[THE DATA]
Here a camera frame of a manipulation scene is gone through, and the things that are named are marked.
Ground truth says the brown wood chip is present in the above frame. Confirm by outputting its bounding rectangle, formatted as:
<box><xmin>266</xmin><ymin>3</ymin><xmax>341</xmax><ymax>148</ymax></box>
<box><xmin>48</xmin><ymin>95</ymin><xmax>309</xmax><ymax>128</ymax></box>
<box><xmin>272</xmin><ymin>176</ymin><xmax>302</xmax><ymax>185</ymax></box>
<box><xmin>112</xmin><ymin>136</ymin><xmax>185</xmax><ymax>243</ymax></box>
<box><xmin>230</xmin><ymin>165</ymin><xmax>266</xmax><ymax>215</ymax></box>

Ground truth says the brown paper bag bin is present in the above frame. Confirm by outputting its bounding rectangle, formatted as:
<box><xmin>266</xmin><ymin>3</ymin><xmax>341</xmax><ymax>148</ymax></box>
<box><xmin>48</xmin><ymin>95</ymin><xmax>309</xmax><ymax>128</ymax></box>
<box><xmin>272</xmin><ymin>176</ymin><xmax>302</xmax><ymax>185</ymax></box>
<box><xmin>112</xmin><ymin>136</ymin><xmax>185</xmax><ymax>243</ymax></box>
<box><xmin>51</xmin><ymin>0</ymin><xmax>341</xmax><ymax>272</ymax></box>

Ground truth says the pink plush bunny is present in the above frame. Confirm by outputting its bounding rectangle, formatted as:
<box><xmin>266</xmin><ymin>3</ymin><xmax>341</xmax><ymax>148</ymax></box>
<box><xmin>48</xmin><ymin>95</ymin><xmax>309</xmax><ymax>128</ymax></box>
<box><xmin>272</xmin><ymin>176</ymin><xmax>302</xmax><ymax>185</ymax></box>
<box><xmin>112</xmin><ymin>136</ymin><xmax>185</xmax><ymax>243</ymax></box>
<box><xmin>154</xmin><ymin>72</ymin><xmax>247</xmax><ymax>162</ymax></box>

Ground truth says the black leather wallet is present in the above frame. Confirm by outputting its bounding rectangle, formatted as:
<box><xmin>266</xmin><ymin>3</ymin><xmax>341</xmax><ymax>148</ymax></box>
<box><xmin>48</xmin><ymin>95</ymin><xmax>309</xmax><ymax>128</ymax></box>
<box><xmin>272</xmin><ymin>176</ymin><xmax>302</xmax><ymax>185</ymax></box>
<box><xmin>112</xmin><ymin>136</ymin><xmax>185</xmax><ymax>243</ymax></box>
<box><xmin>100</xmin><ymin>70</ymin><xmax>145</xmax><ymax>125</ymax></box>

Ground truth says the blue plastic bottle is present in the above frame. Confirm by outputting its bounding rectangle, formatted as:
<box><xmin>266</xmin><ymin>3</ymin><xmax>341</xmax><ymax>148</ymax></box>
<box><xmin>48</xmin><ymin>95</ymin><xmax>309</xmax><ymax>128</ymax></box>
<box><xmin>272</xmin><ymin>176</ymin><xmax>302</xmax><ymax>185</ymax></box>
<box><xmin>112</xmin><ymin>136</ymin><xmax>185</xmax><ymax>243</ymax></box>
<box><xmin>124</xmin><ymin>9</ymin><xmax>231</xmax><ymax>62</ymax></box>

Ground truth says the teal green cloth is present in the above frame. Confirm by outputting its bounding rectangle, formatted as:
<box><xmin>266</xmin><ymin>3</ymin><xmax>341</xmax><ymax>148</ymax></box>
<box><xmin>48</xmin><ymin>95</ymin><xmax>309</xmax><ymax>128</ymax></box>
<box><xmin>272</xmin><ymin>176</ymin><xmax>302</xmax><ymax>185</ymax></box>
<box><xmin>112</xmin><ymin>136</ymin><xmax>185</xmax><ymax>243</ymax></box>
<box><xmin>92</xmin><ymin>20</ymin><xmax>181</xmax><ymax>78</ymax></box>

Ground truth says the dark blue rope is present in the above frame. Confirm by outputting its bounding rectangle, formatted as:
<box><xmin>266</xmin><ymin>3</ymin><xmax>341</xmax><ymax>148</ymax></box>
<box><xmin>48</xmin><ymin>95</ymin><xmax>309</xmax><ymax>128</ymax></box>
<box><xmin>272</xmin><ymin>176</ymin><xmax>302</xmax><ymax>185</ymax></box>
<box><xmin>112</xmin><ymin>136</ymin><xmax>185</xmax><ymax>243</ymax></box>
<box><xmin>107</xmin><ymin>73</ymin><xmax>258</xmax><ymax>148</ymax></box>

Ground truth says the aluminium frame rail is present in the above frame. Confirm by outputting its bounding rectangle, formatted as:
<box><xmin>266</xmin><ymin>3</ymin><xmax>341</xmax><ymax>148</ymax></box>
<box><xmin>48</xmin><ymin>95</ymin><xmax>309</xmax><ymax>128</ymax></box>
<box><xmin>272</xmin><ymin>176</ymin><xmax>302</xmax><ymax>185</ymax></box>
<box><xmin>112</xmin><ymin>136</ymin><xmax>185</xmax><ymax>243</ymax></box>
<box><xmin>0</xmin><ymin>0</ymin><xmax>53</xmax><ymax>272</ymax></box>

[WHAT NEEDS TO BE DONE] Could you work out how many lines in the records include "blue"? Answer with the number only.

[COMPLETED EXERCISE] 2